Brief
Every line of the records below that holds the word "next" belongs in the answer.

(Saved entries)
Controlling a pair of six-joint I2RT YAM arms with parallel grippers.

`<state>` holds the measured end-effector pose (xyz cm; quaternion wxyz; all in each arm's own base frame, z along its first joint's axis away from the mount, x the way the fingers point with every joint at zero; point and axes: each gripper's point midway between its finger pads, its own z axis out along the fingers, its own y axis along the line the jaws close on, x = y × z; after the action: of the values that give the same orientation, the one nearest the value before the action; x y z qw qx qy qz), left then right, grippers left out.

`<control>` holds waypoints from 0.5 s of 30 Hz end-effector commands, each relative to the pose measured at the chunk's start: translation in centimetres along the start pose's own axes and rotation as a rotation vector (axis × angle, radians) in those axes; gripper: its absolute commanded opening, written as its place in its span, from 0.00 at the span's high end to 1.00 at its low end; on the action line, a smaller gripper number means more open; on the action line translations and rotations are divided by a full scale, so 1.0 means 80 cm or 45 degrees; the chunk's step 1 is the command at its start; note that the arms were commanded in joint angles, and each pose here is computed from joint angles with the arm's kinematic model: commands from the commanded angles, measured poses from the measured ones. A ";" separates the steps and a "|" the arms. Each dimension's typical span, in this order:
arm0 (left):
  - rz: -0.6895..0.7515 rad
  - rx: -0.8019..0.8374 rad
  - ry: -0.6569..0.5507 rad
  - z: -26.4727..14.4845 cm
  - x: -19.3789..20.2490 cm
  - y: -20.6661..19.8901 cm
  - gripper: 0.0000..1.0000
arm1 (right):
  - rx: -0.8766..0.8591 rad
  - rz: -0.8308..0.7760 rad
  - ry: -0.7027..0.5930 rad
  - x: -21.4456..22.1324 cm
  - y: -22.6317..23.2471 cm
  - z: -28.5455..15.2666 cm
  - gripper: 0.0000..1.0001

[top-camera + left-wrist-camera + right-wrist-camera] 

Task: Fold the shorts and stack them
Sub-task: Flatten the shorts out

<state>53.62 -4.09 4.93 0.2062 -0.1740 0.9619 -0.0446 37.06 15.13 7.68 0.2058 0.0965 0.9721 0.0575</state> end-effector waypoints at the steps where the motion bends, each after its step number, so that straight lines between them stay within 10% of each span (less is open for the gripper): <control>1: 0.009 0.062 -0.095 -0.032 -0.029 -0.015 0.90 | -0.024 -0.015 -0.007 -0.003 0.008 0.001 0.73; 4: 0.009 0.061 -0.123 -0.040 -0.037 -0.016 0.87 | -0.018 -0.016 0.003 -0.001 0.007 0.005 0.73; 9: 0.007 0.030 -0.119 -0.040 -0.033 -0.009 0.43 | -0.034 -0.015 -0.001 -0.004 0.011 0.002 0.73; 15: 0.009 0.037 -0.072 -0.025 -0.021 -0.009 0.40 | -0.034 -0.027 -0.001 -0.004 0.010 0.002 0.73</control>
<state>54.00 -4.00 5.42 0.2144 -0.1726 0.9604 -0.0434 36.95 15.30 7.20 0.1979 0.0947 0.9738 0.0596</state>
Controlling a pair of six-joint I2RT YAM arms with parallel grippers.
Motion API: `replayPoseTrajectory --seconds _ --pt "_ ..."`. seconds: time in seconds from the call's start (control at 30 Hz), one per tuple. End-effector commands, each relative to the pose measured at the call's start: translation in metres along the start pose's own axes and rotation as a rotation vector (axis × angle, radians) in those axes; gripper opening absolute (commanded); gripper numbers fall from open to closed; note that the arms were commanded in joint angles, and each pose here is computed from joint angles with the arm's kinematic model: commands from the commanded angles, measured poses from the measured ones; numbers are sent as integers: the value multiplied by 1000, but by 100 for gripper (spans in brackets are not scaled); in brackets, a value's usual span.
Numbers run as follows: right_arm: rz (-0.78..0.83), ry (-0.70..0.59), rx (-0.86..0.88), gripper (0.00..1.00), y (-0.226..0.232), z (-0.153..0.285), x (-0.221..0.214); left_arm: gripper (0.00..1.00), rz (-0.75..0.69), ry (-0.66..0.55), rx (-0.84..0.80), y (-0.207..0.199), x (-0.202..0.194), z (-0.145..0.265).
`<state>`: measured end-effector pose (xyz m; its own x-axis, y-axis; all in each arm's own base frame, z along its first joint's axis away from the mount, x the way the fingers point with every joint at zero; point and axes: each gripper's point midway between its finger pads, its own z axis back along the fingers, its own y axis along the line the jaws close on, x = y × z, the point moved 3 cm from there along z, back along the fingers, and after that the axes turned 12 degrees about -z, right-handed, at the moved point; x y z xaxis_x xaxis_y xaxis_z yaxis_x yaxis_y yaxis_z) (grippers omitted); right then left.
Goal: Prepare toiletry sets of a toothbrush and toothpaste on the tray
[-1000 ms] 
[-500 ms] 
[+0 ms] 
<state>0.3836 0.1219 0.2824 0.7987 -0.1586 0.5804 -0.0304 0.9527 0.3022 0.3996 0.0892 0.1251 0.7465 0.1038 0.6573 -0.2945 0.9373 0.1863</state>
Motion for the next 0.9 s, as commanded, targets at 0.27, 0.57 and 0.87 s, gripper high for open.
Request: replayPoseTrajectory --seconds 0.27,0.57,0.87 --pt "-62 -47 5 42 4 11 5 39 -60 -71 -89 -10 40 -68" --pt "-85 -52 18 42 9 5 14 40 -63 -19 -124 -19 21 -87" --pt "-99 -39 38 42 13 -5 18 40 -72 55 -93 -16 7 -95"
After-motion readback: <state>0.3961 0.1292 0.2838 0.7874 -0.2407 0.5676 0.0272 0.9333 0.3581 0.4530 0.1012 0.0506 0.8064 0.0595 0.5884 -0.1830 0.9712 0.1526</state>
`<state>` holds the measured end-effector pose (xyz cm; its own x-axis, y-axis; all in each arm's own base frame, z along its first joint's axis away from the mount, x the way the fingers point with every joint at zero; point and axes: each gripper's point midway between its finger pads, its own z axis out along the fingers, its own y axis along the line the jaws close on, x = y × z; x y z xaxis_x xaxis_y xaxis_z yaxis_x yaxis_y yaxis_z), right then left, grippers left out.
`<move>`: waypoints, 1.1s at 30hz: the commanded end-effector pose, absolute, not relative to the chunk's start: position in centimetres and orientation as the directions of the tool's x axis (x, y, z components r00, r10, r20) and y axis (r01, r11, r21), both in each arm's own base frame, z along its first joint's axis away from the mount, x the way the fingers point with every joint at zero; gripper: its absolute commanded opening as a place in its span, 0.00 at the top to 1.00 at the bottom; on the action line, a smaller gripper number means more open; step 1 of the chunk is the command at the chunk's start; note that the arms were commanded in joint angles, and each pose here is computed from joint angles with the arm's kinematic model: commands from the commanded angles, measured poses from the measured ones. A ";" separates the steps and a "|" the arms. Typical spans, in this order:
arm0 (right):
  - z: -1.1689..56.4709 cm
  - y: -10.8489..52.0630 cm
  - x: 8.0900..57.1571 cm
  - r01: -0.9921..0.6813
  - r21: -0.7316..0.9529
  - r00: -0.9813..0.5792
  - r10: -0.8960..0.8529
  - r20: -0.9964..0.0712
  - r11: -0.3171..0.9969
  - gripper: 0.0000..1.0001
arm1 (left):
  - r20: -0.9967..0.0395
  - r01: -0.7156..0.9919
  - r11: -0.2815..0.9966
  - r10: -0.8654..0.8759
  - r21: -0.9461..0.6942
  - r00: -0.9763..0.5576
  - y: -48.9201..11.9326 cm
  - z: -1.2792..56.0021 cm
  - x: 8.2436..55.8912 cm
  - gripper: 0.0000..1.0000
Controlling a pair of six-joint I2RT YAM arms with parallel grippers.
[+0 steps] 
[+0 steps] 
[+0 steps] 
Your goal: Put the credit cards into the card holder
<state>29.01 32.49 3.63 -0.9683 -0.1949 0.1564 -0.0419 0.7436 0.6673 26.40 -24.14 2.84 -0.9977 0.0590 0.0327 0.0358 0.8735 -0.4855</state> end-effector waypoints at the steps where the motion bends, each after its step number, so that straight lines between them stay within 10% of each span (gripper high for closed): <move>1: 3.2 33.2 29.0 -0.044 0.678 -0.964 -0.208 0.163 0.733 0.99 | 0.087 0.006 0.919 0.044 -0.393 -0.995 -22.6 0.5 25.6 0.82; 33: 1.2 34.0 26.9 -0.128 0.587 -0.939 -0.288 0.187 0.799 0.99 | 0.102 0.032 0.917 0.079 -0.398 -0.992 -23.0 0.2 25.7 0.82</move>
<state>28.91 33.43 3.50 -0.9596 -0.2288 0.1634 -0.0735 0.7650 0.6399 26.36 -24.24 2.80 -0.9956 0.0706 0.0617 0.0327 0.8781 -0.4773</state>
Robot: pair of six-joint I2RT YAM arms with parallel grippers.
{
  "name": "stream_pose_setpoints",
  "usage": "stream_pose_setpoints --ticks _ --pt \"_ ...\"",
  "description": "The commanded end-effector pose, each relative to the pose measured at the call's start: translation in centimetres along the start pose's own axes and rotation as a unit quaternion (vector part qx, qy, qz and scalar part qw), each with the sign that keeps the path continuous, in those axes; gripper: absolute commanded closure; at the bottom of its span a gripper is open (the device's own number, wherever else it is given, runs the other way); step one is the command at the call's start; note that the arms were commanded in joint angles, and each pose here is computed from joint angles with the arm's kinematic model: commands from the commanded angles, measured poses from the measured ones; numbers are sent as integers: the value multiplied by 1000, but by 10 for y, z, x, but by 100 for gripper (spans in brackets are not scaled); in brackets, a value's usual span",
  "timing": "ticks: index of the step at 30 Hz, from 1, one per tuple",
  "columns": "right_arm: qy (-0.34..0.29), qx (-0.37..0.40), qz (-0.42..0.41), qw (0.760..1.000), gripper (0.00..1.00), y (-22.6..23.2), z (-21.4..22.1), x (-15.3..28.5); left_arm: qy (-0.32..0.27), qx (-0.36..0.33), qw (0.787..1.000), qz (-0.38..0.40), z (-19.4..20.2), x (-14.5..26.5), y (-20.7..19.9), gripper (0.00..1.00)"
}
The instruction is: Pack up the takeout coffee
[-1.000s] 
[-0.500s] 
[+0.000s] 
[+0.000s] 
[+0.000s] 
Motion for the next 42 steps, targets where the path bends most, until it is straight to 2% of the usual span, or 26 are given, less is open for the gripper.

Written answer
Motion for the next 0.9 s, as commanded, targets at 0.27, 0.57 and 0.87 s, gripper high for open.
Motion for the next 42 steps, targets where the path bends most, until it is straight to 2% of the usual span, or 26 are given, less is open for the gripper.

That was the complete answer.